First, I'd like to say that I appreciate your disassembly and drawing up of various components like this; these are things that few people do and even fewer ever post up, and they can help tremendously when diagnosing problems in some cases (as they may show exactly how a particular thing works and what behavior can be expected under various failure modes).
More below:
LewTwo said:
And yes that LED is connected to the signal line via the 10K Ohm resistor (not a mistake).
The resistor is just a voltage dropping resistor to limit current thru the LED (since it can't take more than about a volt and a half or less across it, before current exceeds it's ability to handle and it overheats and fails).
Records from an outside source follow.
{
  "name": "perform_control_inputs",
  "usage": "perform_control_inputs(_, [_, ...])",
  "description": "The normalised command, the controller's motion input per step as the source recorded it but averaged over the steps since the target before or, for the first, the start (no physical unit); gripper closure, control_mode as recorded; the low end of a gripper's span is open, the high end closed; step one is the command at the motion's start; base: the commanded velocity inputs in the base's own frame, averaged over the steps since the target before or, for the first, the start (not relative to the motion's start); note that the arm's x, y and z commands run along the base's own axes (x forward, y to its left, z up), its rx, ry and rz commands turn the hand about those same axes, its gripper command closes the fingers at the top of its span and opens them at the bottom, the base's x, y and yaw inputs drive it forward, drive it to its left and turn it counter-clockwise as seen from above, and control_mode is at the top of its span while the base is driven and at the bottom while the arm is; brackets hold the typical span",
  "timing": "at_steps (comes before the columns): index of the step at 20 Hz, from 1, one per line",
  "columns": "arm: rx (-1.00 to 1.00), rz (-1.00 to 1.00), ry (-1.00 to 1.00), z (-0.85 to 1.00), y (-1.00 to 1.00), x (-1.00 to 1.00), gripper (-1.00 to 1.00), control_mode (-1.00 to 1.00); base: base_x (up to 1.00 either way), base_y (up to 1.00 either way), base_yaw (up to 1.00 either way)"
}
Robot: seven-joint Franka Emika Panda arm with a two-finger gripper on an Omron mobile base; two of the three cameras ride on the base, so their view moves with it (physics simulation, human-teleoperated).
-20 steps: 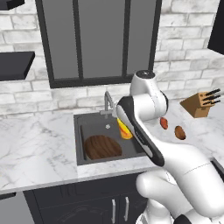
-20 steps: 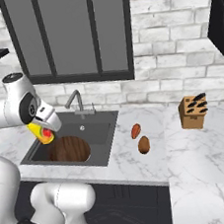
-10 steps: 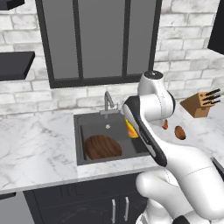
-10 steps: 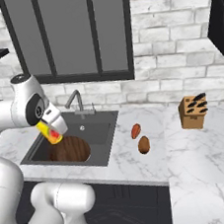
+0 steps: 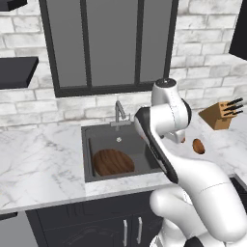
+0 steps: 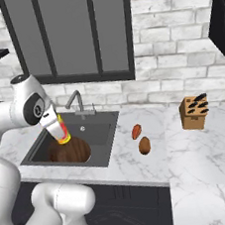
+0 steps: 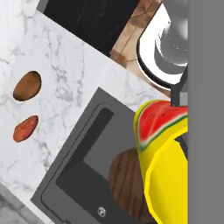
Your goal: Remove the potato and sweet potato from the sink. Then move the bowl and cup from the counter to the sink for washing.
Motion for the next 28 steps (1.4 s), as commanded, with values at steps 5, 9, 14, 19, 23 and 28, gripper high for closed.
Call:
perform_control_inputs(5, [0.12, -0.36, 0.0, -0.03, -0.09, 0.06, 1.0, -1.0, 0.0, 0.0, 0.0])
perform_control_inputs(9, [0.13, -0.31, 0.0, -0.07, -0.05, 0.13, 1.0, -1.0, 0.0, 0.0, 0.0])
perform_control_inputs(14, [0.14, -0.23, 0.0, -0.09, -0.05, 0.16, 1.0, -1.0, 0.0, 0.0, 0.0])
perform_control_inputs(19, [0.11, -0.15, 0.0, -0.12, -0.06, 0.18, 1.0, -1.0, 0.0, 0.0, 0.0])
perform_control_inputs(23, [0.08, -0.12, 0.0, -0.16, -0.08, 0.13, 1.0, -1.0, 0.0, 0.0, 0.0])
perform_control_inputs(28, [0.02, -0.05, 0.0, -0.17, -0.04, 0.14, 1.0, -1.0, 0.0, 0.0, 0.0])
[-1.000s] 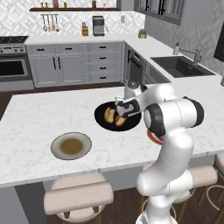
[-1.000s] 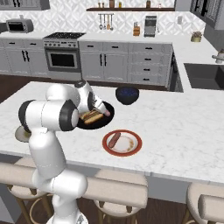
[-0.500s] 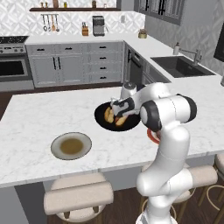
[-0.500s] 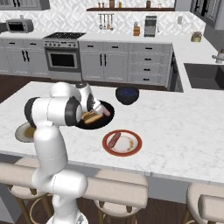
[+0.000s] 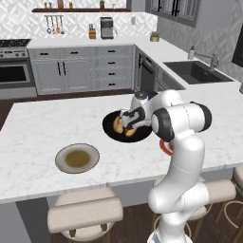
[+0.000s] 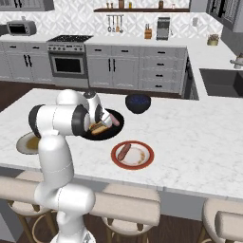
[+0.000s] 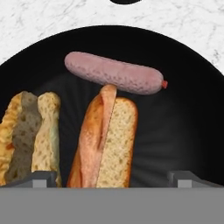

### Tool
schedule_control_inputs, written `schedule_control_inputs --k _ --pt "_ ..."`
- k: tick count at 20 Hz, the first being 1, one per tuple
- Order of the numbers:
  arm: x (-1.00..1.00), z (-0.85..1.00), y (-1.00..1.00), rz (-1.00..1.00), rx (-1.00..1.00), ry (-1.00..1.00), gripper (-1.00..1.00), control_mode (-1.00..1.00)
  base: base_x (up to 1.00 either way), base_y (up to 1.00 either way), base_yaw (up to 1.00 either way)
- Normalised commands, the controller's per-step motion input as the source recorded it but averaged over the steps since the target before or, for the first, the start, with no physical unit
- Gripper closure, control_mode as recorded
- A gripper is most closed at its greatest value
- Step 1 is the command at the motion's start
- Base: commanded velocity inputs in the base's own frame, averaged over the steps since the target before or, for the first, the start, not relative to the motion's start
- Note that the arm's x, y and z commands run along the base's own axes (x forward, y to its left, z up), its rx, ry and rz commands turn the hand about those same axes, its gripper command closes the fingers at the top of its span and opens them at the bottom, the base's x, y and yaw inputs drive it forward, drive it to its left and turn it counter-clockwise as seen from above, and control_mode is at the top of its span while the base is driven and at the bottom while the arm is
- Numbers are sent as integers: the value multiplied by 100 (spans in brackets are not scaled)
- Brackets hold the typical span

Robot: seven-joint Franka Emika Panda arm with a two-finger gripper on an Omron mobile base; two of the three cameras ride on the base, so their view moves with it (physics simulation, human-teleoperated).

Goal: Place one bun and one sausage from the bowl on each plate.

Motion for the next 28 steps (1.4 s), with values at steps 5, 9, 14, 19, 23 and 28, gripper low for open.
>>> schedule_control_inputs --k 5,9,14,19,23,28 --pt "4 -8 11 0 0 0 -100 -100 0 0 0" --pt "14 -9 11 0 0 0 -100 -100 0 0 0" --pt "14 -14 5 0 0 0 -100 -100 0 0 0" --pt "0 -28 0 0 0 0 -100 -100 0 0 0" --pt "0 -23 0 0 0 0 -100 -100 0 0 0" --pt "0 0 0 0 0 0 100 -100 0 0 0"
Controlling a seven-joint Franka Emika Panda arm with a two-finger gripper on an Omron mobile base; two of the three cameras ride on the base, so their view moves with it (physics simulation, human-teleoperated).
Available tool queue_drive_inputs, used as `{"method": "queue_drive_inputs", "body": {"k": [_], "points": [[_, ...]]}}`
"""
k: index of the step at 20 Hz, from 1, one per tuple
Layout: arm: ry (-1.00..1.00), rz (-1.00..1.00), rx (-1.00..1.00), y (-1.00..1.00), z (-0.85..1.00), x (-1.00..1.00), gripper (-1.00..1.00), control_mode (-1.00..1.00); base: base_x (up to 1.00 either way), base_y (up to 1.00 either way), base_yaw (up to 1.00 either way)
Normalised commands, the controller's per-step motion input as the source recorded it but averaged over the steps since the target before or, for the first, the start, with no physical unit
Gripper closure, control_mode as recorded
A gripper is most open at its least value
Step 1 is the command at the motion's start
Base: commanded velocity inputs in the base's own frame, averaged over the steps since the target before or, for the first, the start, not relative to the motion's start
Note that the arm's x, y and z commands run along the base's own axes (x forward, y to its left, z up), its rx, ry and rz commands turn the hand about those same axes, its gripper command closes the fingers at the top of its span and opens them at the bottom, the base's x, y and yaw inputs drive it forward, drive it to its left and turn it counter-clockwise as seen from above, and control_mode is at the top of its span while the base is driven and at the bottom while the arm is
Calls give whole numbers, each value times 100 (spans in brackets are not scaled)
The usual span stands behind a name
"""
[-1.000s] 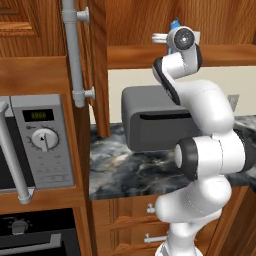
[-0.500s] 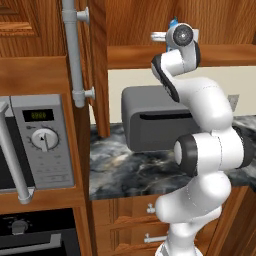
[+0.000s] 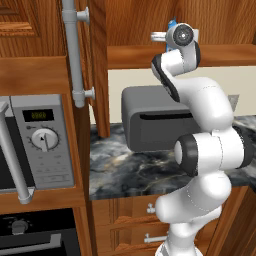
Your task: Pick the milk from the counter and place it in the open cabinet.
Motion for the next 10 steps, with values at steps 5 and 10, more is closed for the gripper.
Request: {"method": "queue_drive_inputs", "body": {"k": [5, 10], "points": [[0, 0, 0, 0, 0, 0, -100, -100, 0, 0, 0], [-3, 0, 2, 1, 10, -40, -100, -100, 0, 0, 0]]}}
It's also (LED+resistor) a pullup from ground to 5v, so that there is a voltage when the hall sensor is not triggered, for the controller to read. (the controller may also have an internal pullup, but if it doesn't, this does the job).
Then I connected a DMM between ground and the signal line. The DMM was set to read the voltage.
As Private Gomer Pyle used to say “Surprise, surprise, surprise”! When a magnet is passed over the hall sensor the signal line “TOGGLES” between zero volts and 3.1 volts.
Depending on the sensor type (other than for throttles), on ebikes hall sensors are usually just open-collector. This means that when in their active state, they ground the output, but otherwise the output will be in a floating state. That's why there is a pullup (resistor+LED in this case) to 5v. (basically they act like a switch between ground and the signal wire--if the switch is on, it's grounded, otherwise it's no connection, so it reads whatever is connected to the signal line outside the hall sensor).
So when the magnet passes, it changes the state of the sensor to active, the sensor grounds the output so it goes to (about) zero volts (often no lower than about 0.3-0.8v).
During this time current now flows thru the LED and resistor and it lights the LED.
When the magnet is not passing it, the state is inactive, and the output floats so a voltage reading there will be whatever the pullup is connected to. In this case that's likely to be the supply voltage minus the LED's forward-voltage-drop, usually 1.2-1.4v or so. Since you're supplying 4.5v, and the LED drops 1.4v, you get 3.1v at the hall signal output pin.
The same process happens in motor UVW hall sensors (one for each phase, vs things like SIN/COS encoders, etc), except most of the motors use latching halls, so they remain in the state they are in until the opposite polarity field passes thru them (when they change to the other state), or power is cycled (when they reset to inactive state).
Speedo sensors probably aren't latching, and respond to *any* field polarity/direction as long as it is strong enough, but otherwise behave the same.
PAS sensors would be similar, except that they may use two sensors and may they have logic in them to take two sensors and detect the output direction by the timing between the two, and vary the output waveform to tell the controller about it.